Cooking banana is a type of banana mainly cultivated for its fruit, which is eaten as cooked as a vegetable in many food insecurity areas. The experiment was conducted at Dasenech Woreda where food insecurity and malnutrition is the main problem to evaluate the performance of cooking banana varieties for Fruit yield and boiling suitability. Four improved cooking banana verities (Cardaba, Nijiru, Matoke and Kitawira) were used as a treatment and arranged in RCBD with three replications. All the growth, agronomic and sensory acceptability data were subjected to analysis of variance (ANOVA) using SAS 9.0 computer software. The analysis of variance (ANOVA) revealed significant (P≤0.05) differences among the varieties on day of flowering, day of maturity, plant height, fruit weight, number of hands per bunch, bunch weight and total fruit yield. The early date flowering (112) and date of maturing (203.33), as well as the highest number of hands per bunch (8.66), were observed on the variety Matoke.

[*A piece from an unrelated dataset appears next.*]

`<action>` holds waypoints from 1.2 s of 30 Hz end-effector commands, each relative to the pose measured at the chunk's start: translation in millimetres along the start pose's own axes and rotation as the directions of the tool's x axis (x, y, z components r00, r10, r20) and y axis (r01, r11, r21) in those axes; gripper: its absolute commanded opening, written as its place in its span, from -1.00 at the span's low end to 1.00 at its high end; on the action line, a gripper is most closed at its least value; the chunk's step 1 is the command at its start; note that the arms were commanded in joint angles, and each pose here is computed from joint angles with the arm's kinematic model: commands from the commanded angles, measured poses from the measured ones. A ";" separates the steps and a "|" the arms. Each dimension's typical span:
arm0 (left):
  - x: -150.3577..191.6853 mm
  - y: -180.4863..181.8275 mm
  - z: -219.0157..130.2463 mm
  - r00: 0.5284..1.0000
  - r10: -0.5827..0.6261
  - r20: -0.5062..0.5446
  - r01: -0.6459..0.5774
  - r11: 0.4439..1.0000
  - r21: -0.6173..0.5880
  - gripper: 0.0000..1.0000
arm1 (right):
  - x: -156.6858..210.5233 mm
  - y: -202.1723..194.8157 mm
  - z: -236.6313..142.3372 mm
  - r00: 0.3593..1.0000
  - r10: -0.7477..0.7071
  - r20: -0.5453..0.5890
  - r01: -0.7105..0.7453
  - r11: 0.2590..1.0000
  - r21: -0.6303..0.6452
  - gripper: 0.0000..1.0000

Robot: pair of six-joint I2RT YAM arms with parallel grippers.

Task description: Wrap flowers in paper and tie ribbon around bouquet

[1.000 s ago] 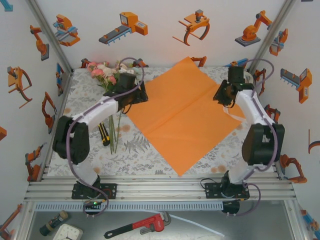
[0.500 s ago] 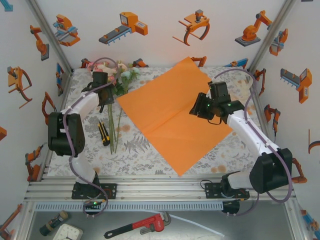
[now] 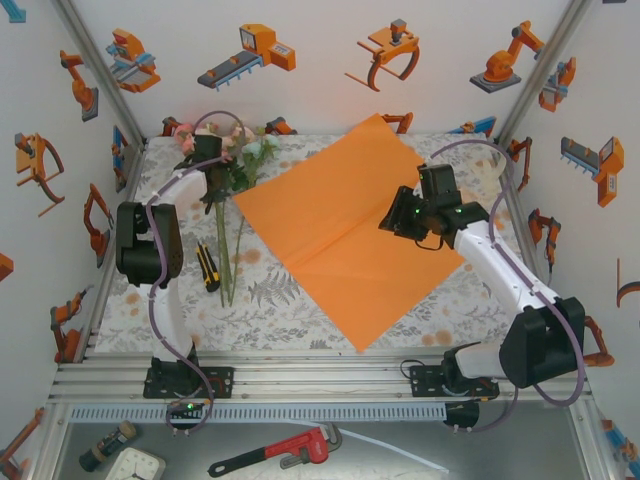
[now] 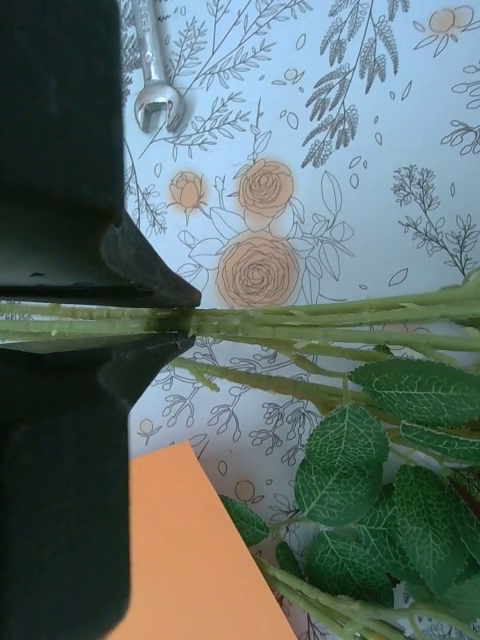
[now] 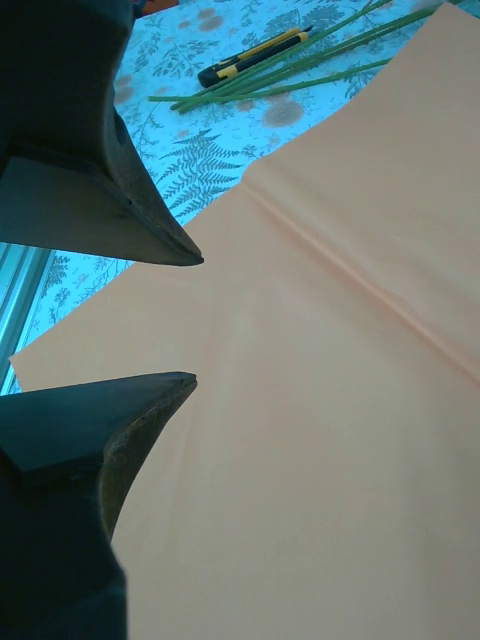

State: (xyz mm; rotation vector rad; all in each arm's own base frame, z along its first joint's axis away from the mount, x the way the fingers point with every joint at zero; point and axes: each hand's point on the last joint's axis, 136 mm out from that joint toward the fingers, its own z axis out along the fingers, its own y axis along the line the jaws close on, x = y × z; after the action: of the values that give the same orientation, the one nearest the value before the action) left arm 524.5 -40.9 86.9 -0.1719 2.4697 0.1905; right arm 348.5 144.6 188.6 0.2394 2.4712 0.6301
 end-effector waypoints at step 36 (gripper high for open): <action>-118.2 -297.2 -197.8 0.944 -0.290 0.157 0.103 0.712 0.695 -1.00 | 16.7 -39.0 -71.7 0.988 0.137 0.069 -0.148 0.972 0.181 -0.06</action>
State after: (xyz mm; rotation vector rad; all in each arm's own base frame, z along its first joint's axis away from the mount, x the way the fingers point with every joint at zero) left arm 534.3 -332.9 291.5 -0.0039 2.1096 -0.6824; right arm 310.9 102.2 220.6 0.4541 2.4431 0.5037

The higher mean value of average fruit weight (168.33 g), bunch weight (15.66 kg) and total yield (23.46 ton ha-1) were observed on the variety Kitawira followed by Mattoke. For panelists scoring preference, the sensory acceptability means scores of boiled Mattoke, Cardoba and Nijru verities showed positive acceptability value from like slightly (Nijiru) to like very much (Mattoke) while Kitawara showed a negative acceptability level. Therefore, the variety Mattoke was identified as the early maturing, moderately yielder and best sensory quality accepted as compared to other varieties that could be recommended to demonstrate in the study area.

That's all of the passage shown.